## Linear Algebra and Its Applications, Exercise 2.2.5

Exercise 2.2.5. Consider the system of linear equations represented by the following matrix: $A = \begin{bmatrix} 0&0 \\ 1&2 \\ 4&8 \\ 0&0 \end{bmatrix}$

(This is the transpose of the matrix from exercise 2.2.4.) Find the echelon matrix $U$, a set of basic variables, a set of free variables, and the general solution to $Ax = 0$. Then use elimination to find when the system $Ax = b$ has a solution, and express that solution as the sum of a particular solution and the general solution to $Ax = 0$. Finally, find the rank of $A$.

Answer: We must do a row exchange to exchange the first and second rows. This is equivalent to multiplying by a permutation matrix $P$ as follows: $PA = \begin{bmatrix} 0&1&0&0 \\ 1&0&0&0 \\ 0&0&1&0 \\ 0&0&0&1 \end{bmatrix} \begin{bmatrix} 0&0 \\ 1&2 \\ 4&8 \\ 0&0 \end{bmatrix} = \begin{bmatrix} 1&2 \\ 0&0 \\ 4&8 \\ 0&0 \end{bmatrix}$

We then perform elimination on $PA$ by subtracting 4 times the first row from the third row (i.e., using the multiplier $l_{31} = 4$): $\begin{bmatrix} 1&2 \\ 0&0 \\ 4&8 \\ 0&0 \end{bmatrix} \Rightarrow \begin{bmatrix} 1&2 \\ 0&0 \\ 0&0 \\ 0&0 \end{bmatrix}$

This completes elimination, and leaves us with the echelon matrix $U = \begin{bmatrix} 1&2 \\ 0&0 \\ 0&0 \\ 0&0 \end{bmatrix}$

and the factorization $PA = LU$: $\begin{bmatrix} 0&1&0&0 \\ 1&0&0&0 \\ 0&0&1&0 \\ 0&0&0&1 \end{bmatrix} \begin{bmatrix} 0&0 \\ 1&2 \\ 4&8 \\ 0&0 \end{bmatrix} = \begin{bmatrix} 1&0&0&0 \\ 0&1&0&0 \\ 4&0&1&0 \\ 0&0&0&1 \end{bmatrix} \begin{bmatrix} 1&2 \\ 0&0 \\ 0&0 \\ 0&0 \end{bmatrix}$

We now solve for $Ax = \begin{bmatrix} 0&0 \\ 1&2 \\ 4&8 \\ 0&0 \end{bmatrix} \begin{bmatrix} u \\ v \end{bmatrix} = 0$

which is equivalent to $Ux = \begin{bmatrix} 1&2 \\ 0&0 \\ 0&0 \\ 0&0 \end{bmatrix} \begin{bmatrix} u \\ v \end{bmatrix} = 0$

The pivot in $U$ is in column 1, so the (only) basic variable is $u$ and the free variable is $v$.

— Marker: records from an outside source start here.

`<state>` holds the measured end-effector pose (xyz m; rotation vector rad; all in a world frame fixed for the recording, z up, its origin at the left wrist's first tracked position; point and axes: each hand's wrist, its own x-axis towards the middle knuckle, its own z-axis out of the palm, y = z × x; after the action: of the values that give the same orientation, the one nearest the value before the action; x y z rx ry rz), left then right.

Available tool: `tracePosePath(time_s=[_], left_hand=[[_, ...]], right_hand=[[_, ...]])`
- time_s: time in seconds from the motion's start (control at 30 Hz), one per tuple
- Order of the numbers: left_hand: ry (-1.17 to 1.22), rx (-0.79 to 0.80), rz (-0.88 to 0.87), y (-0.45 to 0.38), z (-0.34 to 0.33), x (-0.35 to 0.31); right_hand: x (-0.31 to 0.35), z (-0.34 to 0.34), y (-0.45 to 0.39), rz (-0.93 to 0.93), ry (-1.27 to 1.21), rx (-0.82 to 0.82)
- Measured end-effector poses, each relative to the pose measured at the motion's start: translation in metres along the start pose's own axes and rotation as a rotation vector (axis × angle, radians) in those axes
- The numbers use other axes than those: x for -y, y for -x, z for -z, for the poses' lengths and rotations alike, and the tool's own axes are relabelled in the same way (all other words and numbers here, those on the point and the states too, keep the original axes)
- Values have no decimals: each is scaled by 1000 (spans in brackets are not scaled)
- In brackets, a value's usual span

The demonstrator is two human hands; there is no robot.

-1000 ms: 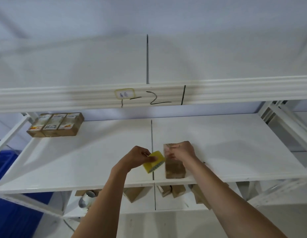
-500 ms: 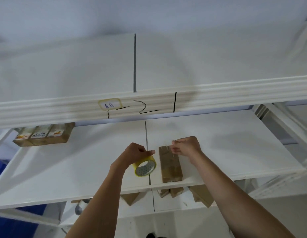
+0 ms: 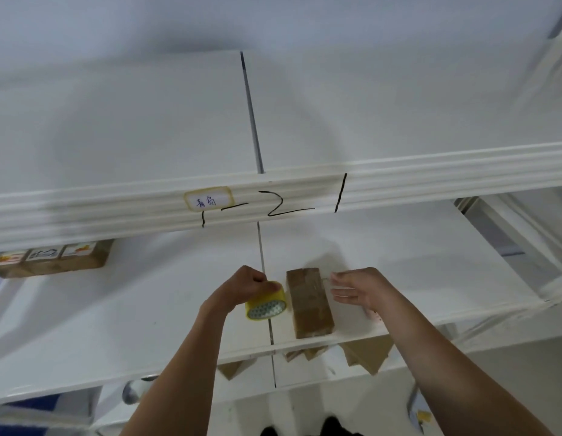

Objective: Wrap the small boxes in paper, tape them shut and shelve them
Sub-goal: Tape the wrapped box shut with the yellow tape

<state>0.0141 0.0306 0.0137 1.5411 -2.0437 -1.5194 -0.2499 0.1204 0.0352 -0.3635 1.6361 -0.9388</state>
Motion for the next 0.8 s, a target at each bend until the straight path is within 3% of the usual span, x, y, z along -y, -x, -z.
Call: tracePosePath(time_s=[0.33, 0.8], left_hand=[[-237, -90, 69, -11, -14, -5], [-275, -122, 90, -19, -24, -2]], right_hand=[[-20, 1, -25, 4, 167, -98], [-35, 20, -35, 44, 150, 34]])
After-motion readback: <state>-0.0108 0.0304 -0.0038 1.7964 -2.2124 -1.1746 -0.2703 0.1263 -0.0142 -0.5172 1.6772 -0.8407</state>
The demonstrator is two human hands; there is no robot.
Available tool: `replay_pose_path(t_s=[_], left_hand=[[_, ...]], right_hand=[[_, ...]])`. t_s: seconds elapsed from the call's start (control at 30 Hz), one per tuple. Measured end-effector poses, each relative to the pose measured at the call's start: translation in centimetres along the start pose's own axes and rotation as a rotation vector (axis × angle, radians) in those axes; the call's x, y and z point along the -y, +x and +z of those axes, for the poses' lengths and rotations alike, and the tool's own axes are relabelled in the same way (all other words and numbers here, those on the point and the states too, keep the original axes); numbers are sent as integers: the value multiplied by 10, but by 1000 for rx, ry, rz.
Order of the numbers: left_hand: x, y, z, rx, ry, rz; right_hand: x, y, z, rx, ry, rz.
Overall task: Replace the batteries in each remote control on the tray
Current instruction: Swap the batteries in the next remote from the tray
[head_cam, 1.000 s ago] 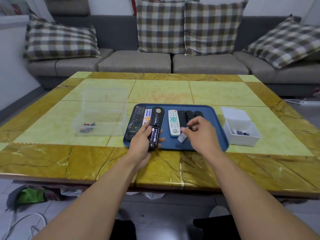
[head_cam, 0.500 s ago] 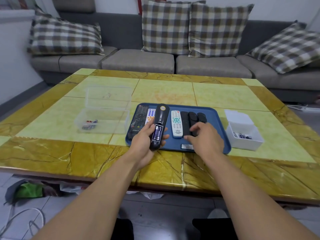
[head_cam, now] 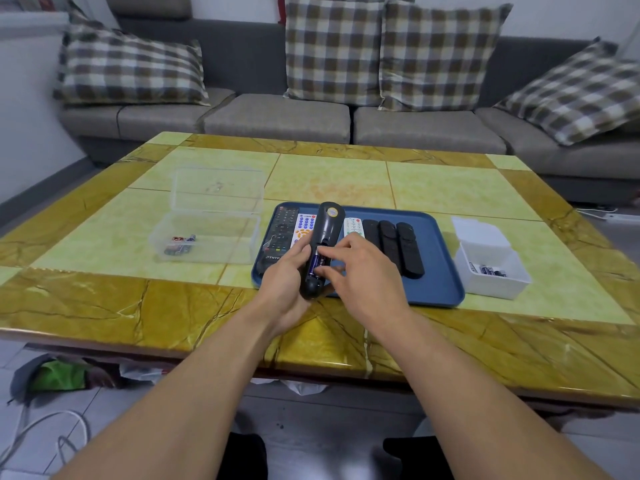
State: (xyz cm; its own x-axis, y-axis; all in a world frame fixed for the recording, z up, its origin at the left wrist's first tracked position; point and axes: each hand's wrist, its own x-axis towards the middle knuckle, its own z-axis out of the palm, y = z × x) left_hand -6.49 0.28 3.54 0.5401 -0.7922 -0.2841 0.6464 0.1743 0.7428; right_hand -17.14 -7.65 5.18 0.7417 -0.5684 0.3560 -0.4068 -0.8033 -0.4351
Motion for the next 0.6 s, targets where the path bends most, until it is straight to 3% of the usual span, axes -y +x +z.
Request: replay_pose_path(t_s=[0.2,0.6], left_hand=[[2,-4,0,-5,39,-3],[8,-1,2,58,157,-30]], right_hand=[[3,6,-2,88,136,72],[5,2,0,42,556,323]])
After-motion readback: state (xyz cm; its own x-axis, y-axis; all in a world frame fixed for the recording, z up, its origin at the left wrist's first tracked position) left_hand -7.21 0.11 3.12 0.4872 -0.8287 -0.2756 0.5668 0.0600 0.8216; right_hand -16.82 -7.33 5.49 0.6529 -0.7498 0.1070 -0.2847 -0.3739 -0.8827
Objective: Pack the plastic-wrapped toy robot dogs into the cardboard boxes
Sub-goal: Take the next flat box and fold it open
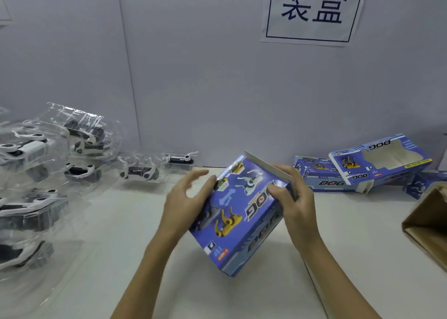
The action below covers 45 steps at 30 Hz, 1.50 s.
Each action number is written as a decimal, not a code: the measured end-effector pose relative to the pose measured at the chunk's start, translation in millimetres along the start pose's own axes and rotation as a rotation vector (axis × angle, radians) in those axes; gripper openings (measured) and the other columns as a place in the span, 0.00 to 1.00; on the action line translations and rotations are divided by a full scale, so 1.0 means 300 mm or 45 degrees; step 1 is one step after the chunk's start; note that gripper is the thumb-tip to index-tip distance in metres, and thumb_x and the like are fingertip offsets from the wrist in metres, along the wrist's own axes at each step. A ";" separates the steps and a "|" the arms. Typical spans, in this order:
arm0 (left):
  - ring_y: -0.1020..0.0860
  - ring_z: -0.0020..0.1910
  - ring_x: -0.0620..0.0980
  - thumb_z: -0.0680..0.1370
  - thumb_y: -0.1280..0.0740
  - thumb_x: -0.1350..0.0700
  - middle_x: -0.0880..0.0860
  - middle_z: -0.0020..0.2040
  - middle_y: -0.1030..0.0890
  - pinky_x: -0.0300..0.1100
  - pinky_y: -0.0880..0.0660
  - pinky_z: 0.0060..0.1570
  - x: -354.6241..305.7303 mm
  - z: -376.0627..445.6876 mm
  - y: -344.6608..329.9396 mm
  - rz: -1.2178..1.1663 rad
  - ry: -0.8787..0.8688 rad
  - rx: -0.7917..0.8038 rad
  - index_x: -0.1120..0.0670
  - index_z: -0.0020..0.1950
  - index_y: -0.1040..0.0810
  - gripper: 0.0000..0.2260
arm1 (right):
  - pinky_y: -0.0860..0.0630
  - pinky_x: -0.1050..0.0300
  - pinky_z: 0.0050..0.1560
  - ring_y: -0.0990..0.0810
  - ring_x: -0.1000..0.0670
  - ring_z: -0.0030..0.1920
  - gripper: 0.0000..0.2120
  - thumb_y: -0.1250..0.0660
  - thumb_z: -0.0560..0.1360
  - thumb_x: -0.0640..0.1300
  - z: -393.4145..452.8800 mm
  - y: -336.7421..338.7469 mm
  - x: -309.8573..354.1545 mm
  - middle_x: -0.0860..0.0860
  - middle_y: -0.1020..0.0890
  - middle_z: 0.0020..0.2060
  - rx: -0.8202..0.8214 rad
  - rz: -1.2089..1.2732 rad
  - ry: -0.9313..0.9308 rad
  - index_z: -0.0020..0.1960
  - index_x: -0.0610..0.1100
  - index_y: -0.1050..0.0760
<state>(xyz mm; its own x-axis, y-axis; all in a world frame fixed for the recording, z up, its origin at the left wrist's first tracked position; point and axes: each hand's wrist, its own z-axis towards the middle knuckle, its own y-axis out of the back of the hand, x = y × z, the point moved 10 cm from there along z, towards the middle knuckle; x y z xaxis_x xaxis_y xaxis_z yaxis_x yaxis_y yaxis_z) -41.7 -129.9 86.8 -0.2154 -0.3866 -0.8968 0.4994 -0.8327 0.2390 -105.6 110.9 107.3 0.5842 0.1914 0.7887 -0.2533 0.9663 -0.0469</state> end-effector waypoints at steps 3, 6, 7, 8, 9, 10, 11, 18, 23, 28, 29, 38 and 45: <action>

From the first row of $U$ we have $u + 2v = 0$ and thus $u = -2v$. We then have $x = \begin{bmatrix} -2v \\ v \end{bmatrix} = v \begin{bmatrix} -2 \\ 1 \end{bmatrix}$

In considering the inhomogeneous system $Ax = b$ or $\begin{bmatrix} 0&0 \\ 1&2 \\ 4&8 \\ 0&0 \end{bmatrix} \begin{bmatrix} u \\ v \end{bmatrix} = \begin{bmatrix} b_1 \\ b_2 \\ b_3 \\ b_4 \end{bmatrix}$

the elimination sequence above (including the initial row exchange) would produce the system $Ux = c$ or $\begin{bmatrix} 1&2 \\ 0&0 \\ 0&0 \\ 0&0 \end{bmatrix} \begin{bmatrix} u \\ v \end{bmatrix} = \begin{bmatrix} b_2 \\ b_1 \\ b_3 - 4b_2 \\ b_4 \end{bmatrix} \Rightarrow \begin{bmatrix} u+2v \\ 0 \\ 0 \\ 0 \end{bmatrix} = \begin{bmatrix} b_2 \\ b_1 \\ b_3 - 4b_2 \\ b_4 \end{bmatrix}$

From the second and fourth equations we must have $b_1 = b_4 = 0$.  From the third equation we must have $b_3 - 4b_2 = 0$ or $b_3 = 4b_2$. Thus for $Ax = b$ to have a solution the vector $b$ must have the form $(0, b_2, 4b_2, 0)$.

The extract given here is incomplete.